Туда и обратно | страница 40
Никифор объяснил мне, что их зырянские олени хитрые, и что сколько он, Никифор, ни ездил, никогда не отпускал их кормиться вольно, а всегда кормил на привязи. Отпустить оленя легко, – а если потом не поймаешь? Но остяк держался других взглядов и решил отпустить своих оленей на честное слово. Такое благородство подкупало, но я с сомнением всматривался в оленьи морды. Что, если им покажется более привлекательным тот мох, который растёт в окрестностях оурвинского чума? Это было бы поистине печально. Впрочем, прежде чем отпустить оленей на чисто моральных основаниях, ямщики срубили две высокие сосны и разрубили их на семь брёвен, аршина полтора каждое. Бревна эти были в качестве сдерживающего начала подвешены на шею каждому оленю в отдельности. Надо надеяться, что эти брелоки не окажутся слишком лёгкими…
Отпустив оленей, Никифор нарубил дров, обтоптал вблизи дороги круг в снегу и разложил в углублении костёр, а вокруг него настлал еловых ветвей и устроил помост для сиденья. На двух сырых ветках, воткнутых в снег, мы повесили два котелка и набивали их снегом, по мере того, как он таял… Чаепитие у костра на февральском снегу показалось бы мне, вероятно, гораздо менее привлекательным, если бы хватил мороз градусов в 40–50. Но небо удивительно покровительствовало мне: стояла тихая и теплая погода.
Боясь проспать, я не лёг вместе с ямщиками. Около двух часов просидел я у костра, поддерживая в нём огонь и записывая при его мерцающем свете свои путевые впечатления.
Чуть свет я разбудил ямщиков. Оленей поймали без всяких затруднений. Пока их привели и запрягли, стало совсем светло, и всё приняло совершенно прозаический вид. Сосны уменьшились в объеме. Березы не мчались нам навстречу. У остяка был заспанный вид, и мои ночные подозрения рассеялись, как дым. Заодно я вспомнил, что в древнем револьвере, который я добыл перед отъездом, только два патрона, и что меня убедительно просили не стрелять из него во избежание несчастных случаев. Револьвер так и остался в саквояже.

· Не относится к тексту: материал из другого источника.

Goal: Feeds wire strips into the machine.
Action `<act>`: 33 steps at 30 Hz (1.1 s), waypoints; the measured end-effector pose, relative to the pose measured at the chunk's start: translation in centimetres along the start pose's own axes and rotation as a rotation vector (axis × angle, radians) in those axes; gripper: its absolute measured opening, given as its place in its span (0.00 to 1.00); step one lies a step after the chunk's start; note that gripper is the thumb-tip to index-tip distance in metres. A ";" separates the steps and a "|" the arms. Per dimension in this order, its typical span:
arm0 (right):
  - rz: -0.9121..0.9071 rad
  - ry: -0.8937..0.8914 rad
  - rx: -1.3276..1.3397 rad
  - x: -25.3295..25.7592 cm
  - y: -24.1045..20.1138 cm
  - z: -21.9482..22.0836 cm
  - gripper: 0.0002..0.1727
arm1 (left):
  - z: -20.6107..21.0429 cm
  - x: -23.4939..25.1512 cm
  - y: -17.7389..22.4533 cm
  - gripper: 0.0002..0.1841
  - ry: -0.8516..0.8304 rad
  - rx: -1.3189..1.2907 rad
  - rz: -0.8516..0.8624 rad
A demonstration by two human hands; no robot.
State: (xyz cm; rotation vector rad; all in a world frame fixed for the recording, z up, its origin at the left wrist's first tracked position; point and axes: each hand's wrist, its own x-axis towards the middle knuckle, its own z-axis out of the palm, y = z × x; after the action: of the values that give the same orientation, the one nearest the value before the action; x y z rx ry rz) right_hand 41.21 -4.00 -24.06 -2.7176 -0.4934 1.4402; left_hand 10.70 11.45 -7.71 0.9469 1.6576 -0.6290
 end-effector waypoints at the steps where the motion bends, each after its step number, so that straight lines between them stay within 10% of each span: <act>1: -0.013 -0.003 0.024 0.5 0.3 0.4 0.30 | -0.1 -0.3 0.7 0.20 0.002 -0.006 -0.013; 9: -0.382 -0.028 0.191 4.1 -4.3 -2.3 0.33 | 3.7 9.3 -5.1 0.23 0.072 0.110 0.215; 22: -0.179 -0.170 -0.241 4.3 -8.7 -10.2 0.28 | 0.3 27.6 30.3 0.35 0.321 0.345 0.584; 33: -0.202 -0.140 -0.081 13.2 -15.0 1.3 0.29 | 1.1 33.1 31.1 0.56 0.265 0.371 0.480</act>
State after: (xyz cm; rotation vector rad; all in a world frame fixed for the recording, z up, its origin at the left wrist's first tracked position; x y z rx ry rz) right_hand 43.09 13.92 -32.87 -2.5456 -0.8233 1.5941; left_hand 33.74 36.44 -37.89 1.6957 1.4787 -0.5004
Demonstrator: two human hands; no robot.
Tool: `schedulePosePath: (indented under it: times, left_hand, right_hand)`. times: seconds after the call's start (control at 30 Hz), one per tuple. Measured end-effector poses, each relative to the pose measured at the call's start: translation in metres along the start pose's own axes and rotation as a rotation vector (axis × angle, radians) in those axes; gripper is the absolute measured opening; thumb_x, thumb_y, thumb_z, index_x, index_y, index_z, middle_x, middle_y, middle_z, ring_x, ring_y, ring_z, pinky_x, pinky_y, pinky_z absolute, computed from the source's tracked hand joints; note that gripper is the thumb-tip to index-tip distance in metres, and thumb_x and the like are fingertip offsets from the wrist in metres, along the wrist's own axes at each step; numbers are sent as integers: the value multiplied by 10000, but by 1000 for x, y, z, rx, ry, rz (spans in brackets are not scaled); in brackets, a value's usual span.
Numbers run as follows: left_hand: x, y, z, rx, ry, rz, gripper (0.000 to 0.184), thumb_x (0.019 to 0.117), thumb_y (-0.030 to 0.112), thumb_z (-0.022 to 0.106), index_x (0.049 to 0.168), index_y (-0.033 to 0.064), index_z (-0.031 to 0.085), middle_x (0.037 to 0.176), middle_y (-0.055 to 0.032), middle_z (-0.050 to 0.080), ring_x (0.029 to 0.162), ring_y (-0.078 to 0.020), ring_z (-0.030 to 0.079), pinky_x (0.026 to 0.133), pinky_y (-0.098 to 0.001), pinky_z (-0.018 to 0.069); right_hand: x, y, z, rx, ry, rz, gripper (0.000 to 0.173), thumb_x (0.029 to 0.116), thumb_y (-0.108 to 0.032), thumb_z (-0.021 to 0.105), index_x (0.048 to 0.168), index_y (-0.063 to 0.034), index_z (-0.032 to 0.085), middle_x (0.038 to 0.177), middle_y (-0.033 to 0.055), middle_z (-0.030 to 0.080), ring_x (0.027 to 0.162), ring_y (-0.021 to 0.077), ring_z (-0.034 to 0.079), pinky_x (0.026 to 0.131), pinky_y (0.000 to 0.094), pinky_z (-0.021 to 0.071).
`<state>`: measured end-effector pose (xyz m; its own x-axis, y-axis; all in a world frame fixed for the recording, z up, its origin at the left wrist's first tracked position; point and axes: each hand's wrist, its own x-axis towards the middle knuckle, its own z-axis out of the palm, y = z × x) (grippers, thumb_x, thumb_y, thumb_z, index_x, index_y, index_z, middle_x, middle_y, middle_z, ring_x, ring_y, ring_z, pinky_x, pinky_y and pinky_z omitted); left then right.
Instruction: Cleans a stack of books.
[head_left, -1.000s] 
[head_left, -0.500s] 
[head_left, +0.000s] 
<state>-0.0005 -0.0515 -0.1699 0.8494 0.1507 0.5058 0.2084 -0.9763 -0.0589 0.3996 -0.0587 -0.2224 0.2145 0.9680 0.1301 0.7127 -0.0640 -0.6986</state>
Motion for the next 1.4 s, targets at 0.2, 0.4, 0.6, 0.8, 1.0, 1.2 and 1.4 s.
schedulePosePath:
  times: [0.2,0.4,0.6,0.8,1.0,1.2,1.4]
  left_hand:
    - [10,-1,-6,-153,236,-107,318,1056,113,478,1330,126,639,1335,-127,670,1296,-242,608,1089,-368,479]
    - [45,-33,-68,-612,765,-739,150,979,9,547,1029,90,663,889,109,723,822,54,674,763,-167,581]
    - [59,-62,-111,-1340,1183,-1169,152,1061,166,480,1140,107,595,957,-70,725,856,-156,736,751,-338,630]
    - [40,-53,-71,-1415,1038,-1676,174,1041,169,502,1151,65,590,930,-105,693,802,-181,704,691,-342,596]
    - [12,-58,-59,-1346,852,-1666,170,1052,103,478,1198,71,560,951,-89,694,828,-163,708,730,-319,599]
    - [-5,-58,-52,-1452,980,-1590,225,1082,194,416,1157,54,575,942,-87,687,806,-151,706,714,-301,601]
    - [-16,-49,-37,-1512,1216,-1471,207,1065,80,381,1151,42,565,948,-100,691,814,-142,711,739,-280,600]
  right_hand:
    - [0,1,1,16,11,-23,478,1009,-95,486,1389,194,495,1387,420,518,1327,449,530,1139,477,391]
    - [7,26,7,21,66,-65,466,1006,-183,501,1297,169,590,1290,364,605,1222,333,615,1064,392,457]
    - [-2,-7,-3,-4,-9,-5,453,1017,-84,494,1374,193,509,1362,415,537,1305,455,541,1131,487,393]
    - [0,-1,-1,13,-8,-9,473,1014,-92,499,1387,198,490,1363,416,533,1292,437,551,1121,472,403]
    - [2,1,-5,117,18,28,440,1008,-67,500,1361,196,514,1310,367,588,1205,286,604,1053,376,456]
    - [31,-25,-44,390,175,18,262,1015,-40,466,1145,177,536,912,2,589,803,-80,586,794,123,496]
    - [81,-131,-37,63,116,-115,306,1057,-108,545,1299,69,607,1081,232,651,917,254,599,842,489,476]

Пошёл сплошной лес: сосна, ель, берёза, могучая лиственница, кедр, а над рекой – тал и гибкий чернотал. Дорога хороша. Олени бегут ровно, но без резвости. На передних нартах остяк понурил голову и поёт свою унылую песню, в которой только четыре ноты.
Может быть он вспоминает старую мочальную веревку, на которой повесилась его вторая жена. Лес, лес… Однообразный на неизмеримом пространстве и в то же время бесконечно разнообразный в своих внутренних сочетаниях. Вот через всю дорогу перекинулась подгнившая сосна. Огромная, она во всю длину покрыта снежным саваном, который нависает над нашими головами. А вот здесь, очевидно, прошлой осенью горел лес. Сухие прямые стволы без коры и без ветвей стоят как бессмысленно натыканные телеграфные столбы или как неокрылённые парусами мачты замёрзшей гавани. Несколько вёрст мы ищем пожарищем. Потом пошла сплошная ель, ветвистая, тёмная, частая. Старые гиганты теснят друг друга, вершины их смыкаются в высоте и не дают доступа солнечным лучам. Ветви затканы какими-то зелёными нитями, точно покрыты грубой паутиной. И олени и люди становятся меньше среди этих вековых елей. Потом дерево сразу пошло мельче и на снежную поляну рассыпным строем выбежали сотни молодых ёлок и застыли в равном расстоянии друг от друга. Вдруг за поворотом дороги наш поезд едва не наскочил на маленькие нарты с дровами, запряженные тремя собаками и девочкой-остячкой. Сбоку шел мальчик лет пяти. Очень красивые дети. У остяков, как я заметил, вообще нередки миловидные дети. Но отчего же так безобразны взрослые?